PROMPT:
Please copy each line from the entries that contains the string "provide".

Items listed in a dataset

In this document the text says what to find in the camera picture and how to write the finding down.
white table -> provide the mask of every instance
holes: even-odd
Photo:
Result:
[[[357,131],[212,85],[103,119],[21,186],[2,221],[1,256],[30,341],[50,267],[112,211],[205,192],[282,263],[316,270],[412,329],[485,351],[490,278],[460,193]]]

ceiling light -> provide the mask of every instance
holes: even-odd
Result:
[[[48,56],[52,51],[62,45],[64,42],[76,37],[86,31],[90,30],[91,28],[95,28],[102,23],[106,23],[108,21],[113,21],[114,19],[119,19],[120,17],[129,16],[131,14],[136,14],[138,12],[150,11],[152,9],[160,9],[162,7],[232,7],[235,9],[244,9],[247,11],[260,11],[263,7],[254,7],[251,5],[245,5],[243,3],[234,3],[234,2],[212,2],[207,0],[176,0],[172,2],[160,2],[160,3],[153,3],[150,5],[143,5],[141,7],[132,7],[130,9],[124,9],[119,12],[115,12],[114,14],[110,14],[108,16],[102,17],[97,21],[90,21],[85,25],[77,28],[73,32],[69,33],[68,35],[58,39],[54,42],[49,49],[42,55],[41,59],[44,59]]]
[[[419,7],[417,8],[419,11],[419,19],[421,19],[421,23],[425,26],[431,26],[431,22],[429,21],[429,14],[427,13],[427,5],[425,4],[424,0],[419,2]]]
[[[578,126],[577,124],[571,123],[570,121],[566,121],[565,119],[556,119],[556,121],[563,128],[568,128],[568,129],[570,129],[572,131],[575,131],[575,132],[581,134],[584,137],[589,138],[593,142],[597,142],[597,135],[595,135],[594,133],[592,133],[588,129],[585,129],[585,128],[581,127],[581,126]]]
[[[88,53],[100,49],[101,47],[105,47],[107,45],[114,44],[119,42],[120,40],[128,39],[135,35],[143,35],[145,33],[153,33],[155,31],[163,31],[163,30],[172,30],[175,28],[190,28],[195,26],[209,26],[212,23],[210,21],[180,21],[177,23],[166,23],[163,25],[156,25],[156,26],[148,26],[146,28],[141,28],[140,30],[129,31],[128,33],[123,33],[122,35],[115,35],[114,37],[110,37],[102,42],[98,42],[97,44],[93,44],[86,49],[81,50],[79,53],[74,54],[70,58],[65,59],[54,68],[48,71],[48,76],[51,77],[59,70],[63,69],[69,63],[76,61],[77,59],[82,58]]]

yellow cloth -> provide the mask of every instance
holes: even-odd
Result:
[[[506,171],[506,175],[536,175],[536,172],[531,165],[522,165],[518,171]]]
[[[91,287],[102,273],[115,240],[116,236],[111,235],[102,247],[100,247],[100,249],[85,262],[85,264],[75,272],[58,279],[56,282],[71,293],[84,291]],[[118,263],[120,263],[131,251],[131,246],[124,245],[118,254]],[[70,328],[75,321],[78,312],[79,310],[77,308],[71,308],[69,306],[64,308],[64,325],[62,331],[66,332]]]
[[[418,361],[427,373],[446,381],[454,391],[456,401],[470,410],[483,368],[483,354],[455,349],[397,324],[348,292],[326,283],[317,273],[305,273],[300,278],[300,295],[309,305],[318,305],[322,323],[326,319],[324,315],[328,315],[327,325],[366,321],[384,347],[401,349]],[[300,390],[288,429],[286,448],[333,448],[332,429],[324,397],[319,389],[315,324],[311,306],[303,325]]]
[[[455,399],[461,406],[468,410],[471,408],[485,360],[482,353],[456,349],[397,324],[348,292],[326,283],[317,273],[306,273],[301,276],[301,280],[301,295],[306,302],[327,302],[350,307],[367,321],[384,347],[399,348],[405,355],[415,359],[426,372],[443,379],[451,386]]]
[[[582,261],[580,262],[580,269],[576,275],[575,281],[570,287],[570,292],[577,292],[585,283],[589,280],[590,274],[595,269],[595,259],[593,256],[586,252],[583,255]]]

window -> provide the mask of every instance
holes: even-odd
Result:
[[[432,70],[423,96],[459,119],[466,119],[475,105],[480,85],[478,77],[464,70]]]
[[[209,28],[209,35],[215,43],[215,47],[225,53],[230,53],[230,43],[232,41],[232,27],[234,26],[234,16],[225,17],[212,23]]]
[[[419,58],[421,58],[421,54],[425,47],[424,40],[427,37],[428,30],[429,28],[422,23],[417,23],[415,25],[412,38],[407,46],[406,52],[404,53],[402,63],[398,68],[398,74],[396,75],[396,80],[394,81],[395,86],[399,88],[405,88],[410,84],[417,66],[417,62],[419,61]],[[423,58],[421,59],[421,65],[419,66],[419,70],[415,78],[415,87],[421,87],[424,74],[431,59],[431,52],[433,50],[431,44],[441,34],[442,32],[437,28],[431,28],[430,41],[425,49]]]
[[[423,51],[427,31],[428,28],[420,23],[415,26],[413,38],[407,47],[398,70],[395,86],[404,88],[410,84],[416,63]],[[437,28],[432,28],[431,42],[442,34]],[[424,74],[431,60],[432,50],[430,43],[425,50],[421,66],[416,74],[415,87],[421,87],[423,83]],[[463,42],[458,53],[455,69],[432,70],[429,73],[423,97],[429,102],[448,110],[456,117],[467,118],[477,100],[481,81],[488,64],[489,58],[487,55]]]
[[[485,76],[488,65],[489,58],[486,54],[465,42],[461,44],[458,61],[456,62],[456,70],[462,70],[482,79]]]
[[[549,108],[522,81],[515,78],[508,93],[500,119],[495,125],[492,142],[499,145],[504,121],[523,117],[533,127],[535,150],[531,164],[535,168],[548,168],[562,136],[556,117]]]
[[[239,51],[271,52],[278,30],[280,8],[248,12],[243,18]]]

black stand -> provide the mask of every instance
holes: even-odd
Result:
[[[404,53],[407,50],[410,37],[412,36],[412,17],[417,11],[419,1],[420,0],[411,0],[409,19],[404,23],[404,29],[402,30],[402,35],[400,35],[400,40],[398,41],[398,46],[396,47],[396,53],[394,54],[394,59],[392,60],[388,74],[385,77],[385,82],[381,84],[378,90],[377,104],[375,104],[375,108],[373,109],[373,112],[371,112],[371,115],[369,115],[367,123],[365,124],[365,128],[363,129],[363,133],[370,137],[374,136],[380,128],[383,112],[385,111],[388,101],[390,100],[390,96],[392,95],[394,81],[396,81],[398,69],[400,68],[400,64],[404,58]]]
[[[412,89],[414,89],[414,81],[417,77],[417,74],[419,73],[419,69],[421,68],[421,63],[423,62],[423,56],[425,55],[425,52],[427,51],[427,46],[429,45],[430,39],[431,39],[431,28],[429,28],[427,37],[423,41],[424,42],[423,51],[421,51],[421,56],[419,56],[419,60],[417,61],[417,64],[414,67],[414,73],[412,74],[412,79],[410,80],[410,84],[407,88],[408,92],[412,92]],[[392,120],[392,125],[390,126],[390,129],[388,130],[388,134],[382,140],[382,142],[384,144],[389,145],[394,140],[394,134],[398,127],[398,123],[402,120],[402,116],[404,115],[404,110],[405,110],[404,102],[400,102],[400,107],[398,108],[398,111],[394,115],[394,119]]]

RESULT FOR THIS EXERCISE:
white table -> provide the mask of every instance
ceiling light -> provide the mask of every instance
yellow cloth -> provide the mask of every instance
window -> provide the mask of every instance
black stand -> provide the mask of every instance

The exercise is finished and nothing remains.